Again, The accuracy score of 99.99% seems to be overfitting. Can anyone please guide me why this is occurring, and how it can be overcome?

## Using Random Forest

In [None]:
from sklearn.ensemble import RandomForestClassifier
classifier = RandomForestClassifier(n_estimators = 10, criterion = 'entropy', random_state = 0)
classifier.fit(X_train,y_train)

In [None]:
df_y_pred = pd.Series(classifier.predict(X_test))
pd.concat((df_y_pred,y_test),axis = 1)

In [None]:
cm = confusion_matrix(y_test, df_y_pred)
print('Confusion Matrix:')
print(cm)

print('Accuracy Score:')
accuracy_score(y_test,df_y_pred)

98.47% accuracy score. Seems to be overfitting again. Any guidance please?

## Using Logistic Regression

In [None]:
from sklearn.linear_model import LogisticRegression
classifier = LogisticRegression(solver = 'saga',warm_start = True, l1_ratio=0.3, penalty = 'elasticnet',C=1,random_state = 0,max_iter = 500)
classifier.fit(X_train,y_train)

In [None]:
df_y_pred = pd.Series(classifier.predict(X_test))
pd.concat((df_y_pred,y_test), axis = 1)

In [None]:
cm = confusion_matrix(y_test,df_y_pred)
print('Confusion Matrix:')
print(cm)

print('Accuracy Score:')
accuracy_score(y_test,df_y_pred)

Accuracy score of 34.8% seems very low. In the Confusion matrix, there seems to be a pattern where most items are incorrectly predicted as Class_6 and Class_8. Can anyone please guide me what inference can be drawn from this? and how we can get a better prediction using Logistic Regression ?

## Using Naive Bayes

In [None]:
from sklearn.naive_bayes import GaussianNB
classifier = GaussianNB()
classifier.fit(X_train,y_train)

In [None]:
df_y_pred = pd.Series(classifier.predict(X_test))
pd.concat((df_y_pred,y_test), axis=1)

In [None]:
cm = confusion_matrix(y_test,df_y_pred)
print('Confusion Matrix:')
print(cm)

print('Accuracy Score:')
accuracy_score(y_test,df_y_pred)

Accuracy score of 81% seems to be a decent fit. Can anyone confirm ?

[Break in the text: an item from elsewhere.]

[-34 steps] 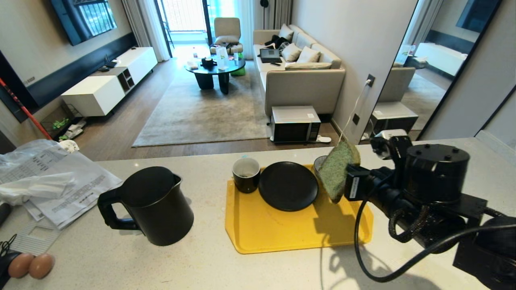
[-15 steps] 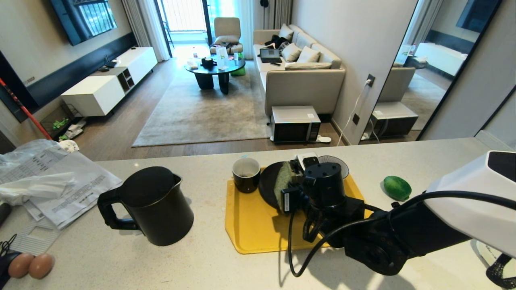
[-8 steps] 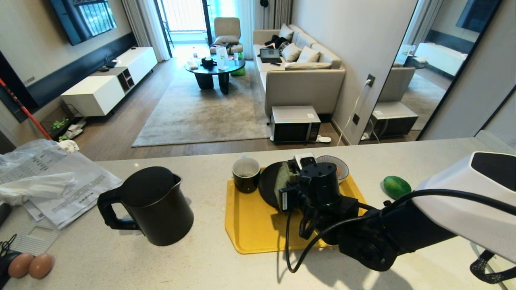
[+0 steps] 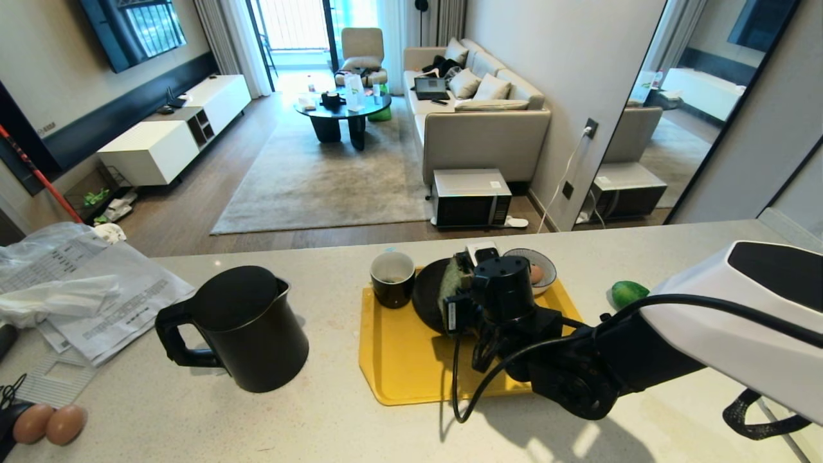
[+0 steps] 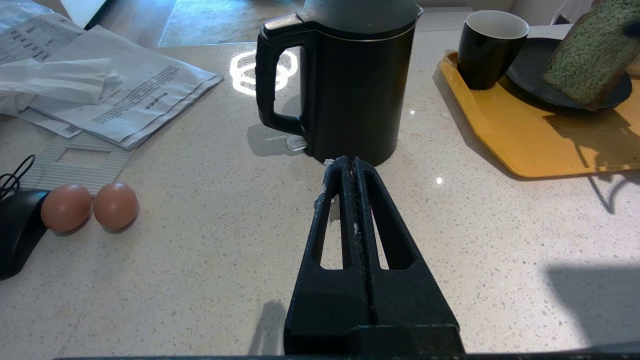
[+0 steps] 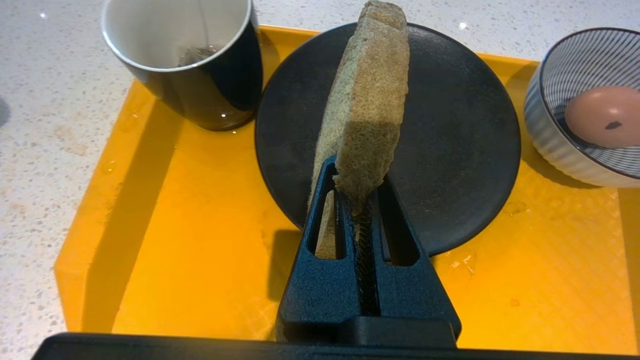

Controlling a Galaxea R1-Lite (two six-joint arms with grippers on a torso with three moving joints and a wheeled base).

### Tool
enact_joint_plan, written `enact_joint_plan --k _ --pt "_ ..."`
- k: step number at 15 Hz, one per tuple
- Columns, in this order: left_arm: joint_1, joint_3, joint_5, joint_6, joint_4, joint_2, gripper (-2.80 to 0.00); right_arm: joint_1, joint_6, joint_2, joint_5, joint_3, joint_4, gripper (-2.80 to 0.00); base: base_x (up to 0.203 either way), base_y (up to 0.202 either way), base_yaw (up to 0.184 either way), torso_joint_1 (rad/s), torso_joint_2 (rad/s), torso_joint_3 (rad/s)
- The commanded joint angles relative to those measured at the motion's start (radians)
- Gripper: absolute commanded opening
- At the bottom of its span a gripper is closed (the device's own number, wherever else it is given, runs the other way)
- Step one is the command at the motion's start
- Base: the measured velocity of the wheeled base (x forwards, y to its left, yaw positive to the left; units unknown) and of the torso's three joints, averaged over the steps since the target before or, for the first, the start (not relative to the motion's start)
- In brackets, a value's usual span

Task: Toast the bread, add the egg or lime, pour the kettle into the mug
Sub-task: Put the baked bread on a plate

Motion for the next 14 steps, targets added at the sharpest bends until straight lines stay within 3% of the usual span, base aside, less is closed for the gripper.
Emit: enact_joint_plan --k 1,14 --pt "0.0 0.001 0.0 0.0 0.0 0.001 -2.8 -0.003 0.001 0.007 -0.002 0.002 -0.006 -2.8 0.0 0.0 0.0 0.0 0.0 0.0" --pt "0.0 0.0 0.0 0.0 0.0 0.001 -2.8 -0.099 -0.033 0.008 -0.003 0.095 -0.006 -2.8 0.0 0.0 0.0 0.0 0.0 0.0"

## Using Support Vector Machines

In [None]:
from sklearn.svm import SVC
classifier = SVC(kernel = 'rbf', probability = True, random_state = 0)
classifier.fit(X_train,y_train)

In [None]:
df_y_pred = pd.Series(classifier.predict(X_test))
pd.concat((df_y_pred,y_test),axis = 1)

In [None]:
cm = confusion_matrix(y_test,df_y_pred)
print('Confusion Matrix:')
print(cm)

print('Accuracy Score:')
accuracy_score(y_test,df_y_pred)

99.82% accuracy score seems to be overfitting. Can anyone please guide me how this can be improved?